TARAKAN – Kejadian yang dialami Lukas Yusuf (42), warga RT 17 Kelurahan Karang Harapan, Tarakan Utara yang harus membayar tagihan air hingga Rp 4 juta pada periode pemakaian Januari 2018 bukanlah kasus baru di PDAM Tirta Alam. Kasubag Hubungan Pelanggan pada PDAM Tirta Alam Lodang Herman Wijaya mengakui jika selama ini telah terjadi kesalahan atas kelalaian dari delapan petugasnya yang saat itu berstatus pekerja PDAM. Ia mencontohkan beberapa kasus yang seharusnya pelanggan membayar 50 kubik, namun di tangan jurut catat meteran hanya tertulis 20 kubik.
Bahkan, Lodang menyebutkan secara terbuka jika kasus yang dialami Lukas adalah keluhan yang kesekian kali dari pelanggan. Hal itu kerap menimpa pelanggan di Kelurahan Juata Harapan, Juata Kerikil, Karang Anyar, dan Karang Harapan. “Makanya itu kami di sini (PDAM) susah move on. Setiap hari yang kami hadapi itu saja terus menerus. Sampai-sampai ada yang mengamuk ke kantor karena tagihannya tiba-tiba tinggi,” ungkap Lodang.
Namun ditegaskan Lodang, delapan oknum yang disebutkan semuanya dipecat dari PDAM. Lantaran dinilai merugikan perusahaan. “Empat oknum itu sudah dipecat sebelum ada Pak Usman menjabat. Dan saat Pak Usman mejabat juga lagi-lagi ada tiga oknum kami pecat. Yang kesemuanya bertugas bagian pencatatan,” tegasnya.
Terungkapnya kelalaian petugas ini, lanjut Lodang setelah pemberlakuan sistem Android Catat Baca Meter Sistem (Aurora). Dengan sistem tersebut foto meteran setiap pelanggan tertera jelas dan sangat sulit dimanipulasi. Tak hanya itu, di lapangan juga Lodang menyebutkan jika ada oknum pelanggan yang menggunakan di luar seharusnya. “Kami juga bingung bagaimana bisa yah.
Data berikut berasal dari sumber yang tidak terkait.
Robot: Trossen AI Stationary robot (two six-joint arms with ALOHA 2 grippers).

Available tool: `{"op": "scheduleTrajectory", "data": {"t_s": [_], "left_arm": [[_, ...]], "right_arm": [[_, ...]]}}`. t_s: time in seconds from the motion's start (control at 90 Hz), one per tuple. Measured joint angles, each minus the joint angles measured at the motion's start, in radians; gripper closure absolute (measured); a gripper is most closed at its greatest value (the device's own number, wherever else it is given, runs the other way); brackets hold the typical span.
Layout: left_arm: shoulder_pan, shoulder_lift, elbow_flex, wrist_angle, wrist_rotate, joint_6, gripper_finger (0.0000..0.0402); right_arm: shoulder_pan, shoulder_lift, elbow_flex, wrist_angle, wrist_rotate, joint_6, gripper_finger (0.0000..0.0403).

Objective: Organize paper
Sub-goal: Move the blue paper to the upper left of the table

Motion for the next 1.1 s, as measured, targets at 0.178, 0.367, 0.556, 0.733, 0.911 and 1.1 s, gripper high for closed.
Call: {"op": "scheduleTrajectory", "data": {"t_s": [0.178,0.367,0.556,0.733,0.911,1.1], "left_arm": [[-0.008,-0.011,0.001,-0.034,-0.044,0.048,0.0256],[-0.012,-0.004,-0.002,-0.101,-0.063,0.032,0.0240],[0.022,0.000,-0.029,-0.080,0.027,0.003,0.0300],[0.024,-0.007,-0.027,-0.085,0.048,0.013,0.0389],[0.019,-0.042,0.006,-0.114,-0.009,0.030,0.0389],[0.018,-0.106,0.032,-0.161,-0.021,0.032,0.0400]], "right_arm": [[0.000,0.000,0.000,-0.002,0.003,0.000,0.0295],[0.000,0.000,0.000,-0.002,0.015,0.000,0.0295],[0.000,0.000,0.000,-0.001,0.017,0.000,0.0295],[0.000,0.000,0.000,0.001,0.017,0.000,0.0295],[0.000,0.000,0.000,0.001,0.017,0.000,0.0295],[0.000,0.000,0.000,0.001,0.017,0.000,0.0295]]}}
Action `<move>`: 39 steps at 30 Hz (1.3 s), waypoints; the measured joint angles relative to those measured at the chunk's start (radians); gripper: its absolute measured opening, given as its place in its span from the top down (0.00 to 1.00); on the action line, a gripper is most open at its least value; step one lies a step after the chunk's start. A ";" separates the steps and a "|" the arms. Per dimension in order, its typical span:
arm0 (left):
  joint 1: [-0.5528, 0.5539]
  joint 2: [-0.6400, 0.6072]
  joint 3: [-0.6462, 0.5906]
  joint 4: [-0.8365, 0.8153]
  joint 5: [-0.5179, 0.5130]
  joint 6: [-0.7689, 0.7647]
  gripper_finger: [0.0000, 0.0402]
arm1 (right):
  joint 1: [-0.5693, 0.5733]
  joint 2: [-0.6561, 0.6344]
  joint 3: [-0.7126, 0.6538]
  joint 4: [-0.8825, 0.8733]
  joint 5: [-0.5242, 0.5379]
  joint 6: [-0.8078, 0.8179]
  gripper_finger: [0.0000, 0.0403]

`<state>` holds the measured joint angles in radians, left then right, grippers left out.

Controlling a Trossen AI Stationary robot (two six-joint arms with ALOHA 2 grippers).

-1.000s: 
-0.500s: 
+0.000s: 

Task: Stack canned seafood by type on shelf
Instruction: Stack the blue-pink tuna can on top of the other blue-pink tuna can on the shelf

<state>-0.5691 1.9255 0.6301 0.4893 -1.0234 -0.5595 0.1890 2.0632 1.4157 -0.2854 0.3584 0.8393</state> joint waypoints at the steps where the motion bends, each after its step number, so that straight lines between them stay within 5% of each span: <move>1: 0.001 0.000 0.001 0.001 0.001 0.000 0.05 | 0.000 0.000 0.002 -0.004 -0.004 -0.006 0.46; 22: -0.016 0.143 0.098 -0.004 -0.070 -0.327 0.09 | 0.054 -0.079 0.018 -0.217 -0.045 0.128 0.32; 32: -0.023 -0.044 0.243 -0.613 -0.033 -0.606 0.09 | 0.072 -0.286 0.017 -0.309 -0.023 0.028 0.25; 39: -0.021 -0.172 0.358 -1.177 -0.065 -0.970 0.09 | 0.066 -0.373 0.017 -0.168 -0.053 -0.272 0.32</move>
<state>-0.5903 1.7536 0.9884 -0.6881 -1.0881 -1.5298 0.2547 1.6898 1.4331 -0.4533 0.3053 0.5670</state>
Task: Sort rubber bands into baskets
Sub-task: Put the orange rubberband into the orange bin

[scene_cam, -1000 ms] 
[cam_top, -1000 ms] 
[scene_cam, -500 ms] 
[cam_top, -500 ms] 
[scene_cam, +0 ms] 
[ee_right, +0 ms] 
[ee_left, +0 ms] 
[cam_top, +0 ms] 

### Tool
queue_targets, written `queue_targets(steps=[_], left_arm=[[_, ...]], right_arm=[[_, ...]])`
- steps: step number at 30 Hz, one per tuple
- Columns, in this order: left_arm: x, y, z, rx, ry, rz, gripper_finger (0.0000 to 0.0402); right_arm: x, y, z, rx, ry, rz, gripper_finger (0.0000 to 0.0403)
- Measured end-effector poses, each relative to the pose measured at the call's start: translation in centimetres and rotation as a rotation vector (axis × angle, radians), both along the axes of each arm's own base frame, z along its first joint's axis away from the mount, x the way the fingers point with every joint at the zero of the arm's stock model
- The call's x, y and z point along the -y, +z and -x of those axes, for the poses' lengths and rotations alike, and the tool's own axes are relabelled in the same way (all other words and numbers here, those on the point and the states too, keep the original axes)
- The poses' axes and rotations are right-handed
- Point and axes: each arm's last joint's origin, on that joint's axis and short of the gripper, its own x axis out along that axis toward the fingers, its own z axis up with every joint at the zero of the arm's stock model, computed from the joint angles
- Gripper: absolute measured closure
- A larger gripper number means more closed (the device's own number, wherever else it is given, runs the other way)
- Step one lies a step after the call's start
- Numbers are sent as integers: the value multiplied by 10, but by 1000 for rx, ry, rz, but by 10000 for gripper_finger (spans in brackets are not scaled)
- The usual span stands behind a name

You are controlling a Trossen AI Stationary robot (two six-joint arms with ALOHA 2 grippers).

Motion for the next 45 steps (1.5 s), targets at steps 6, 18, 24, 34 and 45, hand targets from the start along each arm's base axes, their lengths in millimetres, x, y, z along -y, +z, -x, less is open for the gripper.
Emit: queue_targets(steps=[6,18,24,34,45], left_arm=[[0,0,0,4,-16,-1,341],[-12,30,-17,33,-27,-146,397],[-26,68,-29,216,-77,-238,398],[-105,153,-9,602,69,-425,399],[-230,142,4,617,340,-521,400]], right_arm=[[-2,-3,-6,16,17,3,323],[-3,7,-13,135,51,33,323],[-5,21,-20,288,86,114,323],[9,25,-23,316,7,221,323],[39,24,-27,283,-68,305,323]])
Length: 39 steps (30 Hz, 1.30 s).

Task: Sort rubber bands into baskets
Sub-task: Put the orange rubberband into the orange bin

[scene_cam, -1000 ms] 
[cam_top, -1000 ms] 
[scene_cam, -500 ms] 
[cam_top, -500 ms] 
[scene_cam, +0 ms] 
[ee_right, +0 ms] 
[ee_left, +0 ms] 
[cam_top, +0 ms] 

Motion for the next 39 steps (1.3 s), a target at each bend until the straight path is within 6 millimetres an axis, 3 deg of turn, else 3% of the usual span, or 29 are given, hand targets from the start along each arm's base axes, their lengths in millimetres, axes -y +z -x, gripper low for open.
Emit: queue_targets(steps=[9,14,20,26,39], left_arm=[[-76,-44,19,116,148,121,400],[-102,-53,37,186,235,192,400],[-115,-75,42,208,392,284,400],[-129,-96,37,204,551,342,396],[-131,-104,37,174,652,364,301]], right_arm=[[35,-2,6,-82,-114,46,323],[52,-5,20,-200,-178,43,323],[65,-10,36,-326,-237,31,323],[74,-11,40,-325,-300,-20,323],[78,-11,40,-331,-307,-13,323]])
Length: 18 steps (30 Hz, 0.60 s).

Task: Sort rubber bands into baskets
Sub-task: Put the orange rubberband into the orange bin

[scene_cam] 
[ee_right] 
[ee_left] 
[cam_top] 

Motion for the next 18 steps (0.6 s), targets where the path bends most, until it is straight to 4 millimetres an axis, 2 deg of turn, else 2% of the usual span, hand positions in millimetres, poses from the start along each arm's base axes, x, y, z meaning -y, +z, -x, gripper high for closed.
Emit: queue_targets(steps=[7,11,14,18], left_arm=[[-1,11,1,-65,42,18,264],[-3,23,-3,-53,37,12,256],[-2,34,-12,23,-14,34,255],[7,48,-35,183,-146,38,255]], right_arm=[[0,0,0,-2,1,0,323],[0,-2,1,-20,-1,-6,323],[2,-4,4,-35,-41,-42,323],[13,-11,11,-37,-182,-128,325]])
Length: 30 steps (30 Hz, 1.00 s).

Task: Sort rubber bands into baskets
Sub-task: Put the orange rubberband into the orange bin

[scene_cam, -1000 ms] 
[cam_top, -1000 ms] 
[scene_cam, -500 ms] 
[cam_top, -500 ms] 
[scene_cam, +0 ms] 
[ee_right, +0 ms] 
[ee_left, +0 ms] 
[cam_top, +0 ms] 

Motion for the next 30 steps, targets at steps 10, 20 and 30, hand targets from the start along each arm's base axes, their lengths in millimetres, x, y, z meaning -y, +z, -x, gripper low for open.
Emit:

Kok bisa tersalurkan ke yang lain,” bebernya.
Saat disinggung kembali siapa yang harus bertanggung jawab dalam kasus ini, Lodang menjelaskan bahwa mau tidak mau konsumen harus menanggung. “Kebocoran ini tentunya akan kami pertanggungjawabkan ke BPK. Selain itu juga untuk pajaknya juga kami harus bayar ke Samsat untuk bayar airnya. Karena biaya produksi kami itu kan besar. Tetapi yang menjadi hasil malah kecil, bak buah simalakama jadinya. Dia tidak bayar berarti tidak bisa lanjut, jadi mohonlah untuk dicicil,” jelasnya.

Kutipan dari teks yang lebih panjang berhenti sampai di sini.